Managed service providers (MSPs) know how critical it is to keep clients passwords safe. If hackers are able to get into these environments, the consequences can be dire.
MSPs often have access to the IT environments of their clients. That means the responsibility of ensuring safe passwords often falls on the MSP. By enforcing several best practices, you can stop your clients from being exploited.
Password Generating Tools
One of the best ways of avoiding potential issues is to come up with a strong password. You can use a random login of symbols, letters, and numbers. It’s often hard to come up with one, and when end-users need to make a unique one for each account, remembering them can be difficult.
It’s often best to have your customers use a password generator to come up with a more secure login. And since they can be hard to remember, consider offering an automated password reset tool so they can easily change the information.
Change Login Information Frequently
One of the best ways of password protection is to encourage your clients to have their employees change their login information often. The policy should cover many accounts, including cloud services, systems accounts, in-house services, and other logins. However, login information should never be reused.
A new password should be unique from any current or past one. In addition to regularly changing this information, it should also be changed in case of a data breach.
That might help an organization prevent the spread of ransomware or other malware. Plus, it can stop cybercriminals from accessing sensitive information or a company’s databases and servers.
A secure MSP business should make client education a priority. Enforce your policies with each client. It’s critical to educate each customer on your rules and answer any questions they have about them.

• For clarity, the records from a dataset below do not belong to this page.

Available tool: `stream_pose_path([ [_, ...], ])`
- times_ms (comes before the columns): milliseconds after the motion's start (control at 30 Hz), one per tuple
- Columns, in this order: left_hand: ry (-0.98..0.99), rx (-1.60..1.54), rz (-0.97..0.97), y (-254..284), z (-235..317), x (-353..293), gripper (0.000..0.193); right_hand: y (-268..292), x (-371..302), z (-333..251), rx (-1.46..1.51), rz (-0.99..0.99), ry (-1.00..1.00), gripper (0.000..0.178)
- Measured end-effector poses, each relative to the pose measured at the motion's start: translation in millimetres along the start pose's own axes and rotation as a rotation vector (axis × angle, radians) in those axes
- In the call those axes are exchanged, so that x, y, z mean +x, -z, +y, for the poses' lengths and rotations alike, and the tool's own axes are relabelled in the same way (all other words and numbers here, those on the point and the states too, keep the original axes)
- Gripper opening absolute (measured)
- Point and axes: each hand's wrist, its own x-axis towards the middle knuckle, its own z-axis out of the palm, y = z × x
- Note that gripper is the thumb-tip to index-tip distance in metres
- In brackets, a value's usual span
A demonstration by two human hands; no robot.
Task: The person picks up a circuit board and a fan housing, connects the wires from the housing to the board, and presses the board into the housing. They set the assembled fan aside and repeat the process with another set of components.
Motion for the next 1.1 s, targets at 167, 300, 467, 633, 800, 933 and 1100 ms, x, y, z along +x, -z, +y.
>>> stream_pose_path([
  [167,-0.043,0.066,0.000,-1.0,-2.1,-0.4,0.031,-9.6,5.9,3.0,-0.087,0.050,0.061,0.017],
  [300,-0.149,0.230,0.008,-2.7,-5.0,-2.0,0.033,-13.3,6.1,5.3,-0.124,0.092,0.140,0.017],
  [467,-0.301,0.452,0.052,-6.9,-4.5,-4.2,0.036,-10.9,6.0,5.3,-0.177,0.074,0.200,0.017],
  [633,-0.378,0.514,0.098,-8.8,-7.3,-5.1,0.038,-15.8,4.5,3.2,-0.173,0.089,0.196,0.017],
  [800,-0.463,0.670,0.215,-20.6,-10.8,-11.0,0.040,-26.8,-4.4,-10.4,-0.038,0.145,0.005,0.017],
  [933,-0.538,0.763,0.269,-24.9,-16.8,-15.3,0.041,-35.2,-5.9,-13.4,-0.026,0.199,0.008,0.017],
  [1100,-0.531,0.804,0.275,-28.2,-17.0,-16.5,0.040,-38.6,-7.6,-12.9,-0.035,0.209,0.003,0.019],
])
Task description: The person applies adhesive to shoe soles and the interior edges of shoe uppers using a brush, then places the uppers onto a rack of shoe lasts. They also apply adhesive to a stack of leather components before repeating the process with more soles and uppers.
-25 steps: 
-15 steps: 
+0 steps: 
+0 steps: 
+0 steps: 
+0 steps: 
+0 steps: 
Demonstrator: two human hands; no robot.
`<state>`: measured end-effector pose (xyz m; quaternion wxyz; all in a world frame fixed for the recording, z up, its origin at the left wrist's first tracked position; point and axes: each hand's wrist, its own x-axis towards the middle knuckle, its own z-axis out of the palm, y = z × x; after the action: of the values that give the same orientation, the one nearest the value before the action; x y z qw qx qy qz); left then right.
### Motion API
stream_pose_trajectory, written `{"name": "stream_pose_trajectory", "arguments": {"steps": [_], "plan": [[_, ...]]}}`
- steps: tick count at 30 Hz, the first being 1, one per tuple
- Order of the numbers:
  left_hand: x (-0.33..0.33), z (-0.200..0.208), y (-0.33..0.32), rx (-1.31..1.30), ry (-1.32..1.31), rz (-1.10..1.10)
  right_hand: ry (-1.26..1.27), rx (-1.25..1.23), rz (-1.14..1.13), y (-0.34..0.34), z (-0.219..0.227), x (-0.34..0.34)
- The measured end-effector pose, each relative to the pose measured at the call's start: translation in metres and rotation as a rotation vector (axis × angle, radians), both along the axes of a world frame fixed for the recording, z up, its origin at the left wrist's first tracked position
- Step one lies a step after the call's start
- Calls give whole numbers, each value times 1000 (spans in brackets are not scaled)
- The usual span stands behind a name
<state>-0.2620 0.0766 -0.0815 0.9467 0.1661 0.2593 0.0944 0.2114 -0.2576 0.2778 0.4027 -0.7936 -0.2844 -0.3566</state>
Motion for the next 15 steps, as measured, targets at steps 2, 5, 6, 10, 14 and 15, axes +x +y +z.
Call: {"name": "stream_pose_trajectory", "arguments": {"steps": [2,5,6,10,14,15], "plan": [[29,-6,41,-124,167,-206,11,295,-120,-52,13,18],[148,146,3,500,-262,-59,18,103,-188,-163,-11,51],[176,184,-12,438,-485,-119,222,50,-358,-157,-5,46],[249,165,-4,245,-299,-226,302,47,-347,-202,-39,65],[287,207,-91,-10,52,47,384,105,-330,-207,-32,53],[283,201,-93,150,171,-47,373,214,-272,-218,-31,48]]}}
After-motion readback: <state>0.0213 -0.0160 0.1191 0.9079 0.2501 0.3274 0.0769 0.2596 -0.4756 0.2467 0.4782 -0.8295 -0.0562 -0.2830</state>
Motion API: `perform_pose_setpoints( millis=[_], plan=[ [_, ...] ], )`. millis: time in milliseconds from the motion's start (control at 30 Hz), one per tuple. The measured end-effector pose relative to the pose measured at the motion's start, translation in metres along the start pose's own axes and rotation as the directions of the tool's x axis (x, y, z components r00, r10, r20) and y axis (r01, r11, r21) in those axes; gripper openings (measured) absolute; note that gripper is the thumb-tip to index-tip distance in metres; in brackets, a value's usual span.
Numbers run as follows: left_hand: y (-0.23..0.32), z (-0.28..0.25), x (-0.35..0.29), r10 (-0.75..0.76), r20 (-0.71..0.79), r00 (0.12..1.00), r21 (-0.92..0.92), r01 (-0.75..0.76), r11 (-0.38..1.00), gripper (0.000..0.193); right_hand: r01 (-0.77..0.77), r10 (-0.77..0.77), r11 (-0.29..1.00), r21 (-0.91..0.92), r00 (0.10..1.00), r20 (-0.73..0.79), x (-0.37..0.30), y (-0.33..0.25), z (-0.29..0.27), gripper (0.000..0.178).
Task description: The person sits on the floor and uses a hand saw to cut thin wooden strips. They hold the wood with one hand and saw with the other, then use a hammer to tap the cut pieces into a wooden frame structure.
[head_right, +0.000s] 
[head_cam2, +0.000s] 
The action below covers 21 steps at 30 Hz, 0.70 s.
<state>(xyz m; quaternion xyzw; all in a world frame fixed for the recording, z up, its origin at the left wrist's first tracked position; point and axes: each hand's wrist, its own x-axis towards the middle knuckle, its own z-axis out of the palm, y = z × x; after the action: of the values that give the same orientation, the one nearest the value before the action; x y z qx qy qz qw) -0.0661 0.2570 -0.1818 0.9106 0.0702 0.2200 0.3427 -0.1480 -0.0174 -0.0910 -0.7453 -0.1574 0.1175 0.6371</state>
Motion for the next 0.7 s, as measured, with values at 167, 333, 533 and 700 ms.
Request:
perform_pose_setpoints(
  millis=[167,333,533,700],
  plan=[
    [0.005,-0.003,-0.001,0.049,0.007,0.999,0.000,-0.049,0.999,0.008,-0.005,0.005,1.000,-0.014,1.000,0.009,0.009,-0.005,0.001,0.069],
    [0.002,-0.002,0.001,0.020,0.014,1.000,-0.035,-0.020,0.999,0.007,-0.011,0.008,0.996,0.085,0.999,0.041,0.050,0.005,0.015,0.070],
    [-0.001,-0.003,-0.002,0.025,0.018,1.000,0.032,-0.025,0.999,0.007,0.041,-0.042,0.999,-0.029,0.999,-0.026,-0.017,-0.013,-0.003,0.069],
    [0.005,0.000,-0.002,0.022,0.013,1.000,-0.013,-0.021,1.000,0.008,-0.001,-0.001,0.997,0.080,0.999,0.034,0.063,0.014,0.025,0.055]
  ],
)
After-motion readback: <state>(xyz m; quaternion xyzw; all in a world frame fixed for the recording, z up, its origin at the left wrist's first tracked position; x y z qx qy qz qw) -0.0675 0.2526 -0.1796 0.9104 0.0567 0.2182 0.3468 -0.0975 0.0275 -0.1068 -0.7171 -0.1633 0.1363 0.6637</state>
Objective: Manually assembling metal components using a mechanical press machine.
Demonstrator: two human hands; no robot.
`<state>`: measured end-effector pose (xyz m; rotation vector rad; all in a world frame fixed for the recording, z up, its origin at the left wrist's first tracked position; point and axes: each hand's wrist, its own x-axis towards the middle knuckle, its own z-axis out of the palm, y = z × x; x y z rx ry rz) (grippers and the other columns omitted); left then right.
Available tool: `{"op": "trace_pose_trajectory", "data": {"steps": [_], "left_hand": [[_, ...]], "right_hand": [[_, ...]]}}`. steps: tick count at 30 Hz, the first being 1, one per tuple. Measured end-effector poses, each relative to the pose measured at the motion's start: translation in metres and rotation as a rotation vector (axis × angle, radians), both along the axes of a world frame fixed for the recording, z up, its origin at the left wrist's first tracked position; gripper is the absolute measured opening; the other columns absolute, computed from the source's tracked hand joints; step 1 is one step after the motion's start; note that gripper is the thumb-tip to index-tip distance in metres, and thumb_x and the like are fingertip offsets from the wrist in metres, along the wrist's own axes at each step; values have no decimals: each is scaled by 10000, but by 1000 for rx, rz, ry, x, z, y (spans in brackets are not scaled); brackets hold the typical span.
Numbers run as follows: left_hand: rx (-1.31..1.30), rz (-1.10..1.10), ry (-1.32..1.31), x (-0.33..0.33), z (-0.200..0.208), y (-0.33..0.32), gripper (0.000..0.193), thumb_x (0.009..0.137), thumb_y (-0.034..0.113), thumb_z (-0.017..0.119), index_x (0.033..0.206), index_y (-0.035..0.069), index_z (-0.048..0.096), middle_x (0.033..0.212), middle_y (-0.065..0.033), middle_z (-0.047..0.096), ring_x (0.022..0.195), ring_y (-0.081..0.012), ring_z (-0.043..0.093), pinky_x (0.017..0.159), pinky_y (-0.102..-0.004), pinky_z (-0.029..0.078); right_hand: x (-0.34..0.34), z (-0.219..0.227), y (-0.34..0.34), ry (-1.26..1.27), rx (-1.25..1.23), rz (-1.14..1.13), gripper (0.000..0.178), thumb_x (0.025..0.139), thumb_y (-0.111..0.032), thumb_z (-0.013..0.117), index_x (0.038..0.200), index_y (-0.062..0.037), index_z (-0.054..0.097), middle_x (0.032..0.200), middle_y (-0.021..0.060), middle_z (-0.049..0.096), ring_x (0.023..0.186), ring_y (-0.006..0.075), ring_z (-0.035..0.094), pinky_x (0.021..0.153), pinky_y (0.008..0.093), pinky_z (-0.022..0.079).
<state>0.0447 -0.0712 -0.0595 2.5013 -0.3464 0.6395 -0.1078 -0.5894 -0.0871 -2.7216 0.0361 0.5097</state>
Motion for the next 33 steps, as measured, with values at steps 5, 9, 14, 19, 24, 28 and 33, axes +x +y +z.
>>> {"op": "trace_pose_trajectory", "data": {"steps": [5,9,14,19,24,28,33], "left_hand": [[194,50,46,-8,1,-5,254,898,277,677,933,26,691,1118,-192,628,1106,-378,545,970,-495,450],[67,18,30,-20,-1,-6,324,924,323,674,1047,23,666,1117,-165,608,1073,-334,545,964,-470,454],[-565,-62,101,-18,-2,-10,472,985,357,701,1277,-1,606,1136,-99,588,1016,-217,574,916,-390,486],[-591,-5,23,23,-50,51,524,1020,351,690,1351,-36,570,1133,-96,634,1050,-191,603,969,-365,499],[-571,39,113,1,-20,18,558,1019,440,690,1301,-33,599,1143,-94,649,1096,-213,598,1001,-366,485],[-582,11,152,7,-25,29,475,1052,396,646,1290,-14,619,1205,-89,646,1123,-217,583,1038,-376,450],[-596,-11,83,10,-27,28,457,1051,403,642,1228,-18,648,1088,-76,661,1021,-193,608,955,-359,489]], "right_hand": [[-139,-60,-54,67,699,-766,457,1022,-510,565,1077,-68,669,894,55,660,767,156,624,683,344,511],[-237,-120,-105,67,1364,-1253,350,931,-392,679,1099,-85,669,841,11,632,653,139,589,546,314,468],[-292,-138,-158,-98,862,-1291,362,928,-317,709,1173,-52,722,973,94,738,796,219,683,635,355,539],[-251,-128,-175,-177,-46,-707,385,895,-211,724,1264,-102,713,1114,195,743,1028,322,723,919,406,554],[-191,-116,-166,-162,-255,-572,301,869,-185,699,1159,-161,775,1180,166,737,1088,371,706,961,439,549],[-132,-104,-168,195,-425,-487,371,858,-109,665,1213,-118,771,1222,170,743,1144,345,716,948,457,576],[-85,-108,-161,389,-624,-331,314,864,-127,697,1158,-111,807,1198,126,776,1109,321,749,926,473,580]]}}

Your employees and the employees of each client should be educated. Let them know how important it is to follow these best practices each time, even for seemingly unimportant accounts.
In the past, having multi-factor authentication (MFA) was a great feature, but today, it’s something organizations need. If certain kinds of software have MFA, leave it on. Let clients know what it is and why it is so critical.
If you can, try to integrate it into your offerings. It’s best to offer a layered approach that integrates hardware tokens, biometrics, and other security measures. That way, there will not be one point of failure.
Centralized Access Management
MSPs often have privileged login information for clients, which means you need to take steps to protect this information at your own company. It’s a good idea to centralize password management. That way, you can learn who got access to each type of credential.
The right management solution also lets you grant certain ones to specific admins only when needed. Avoid letting each administrator access all the privileged credentials. You can also use a management solution to track access history so you can change credentials later if necessary.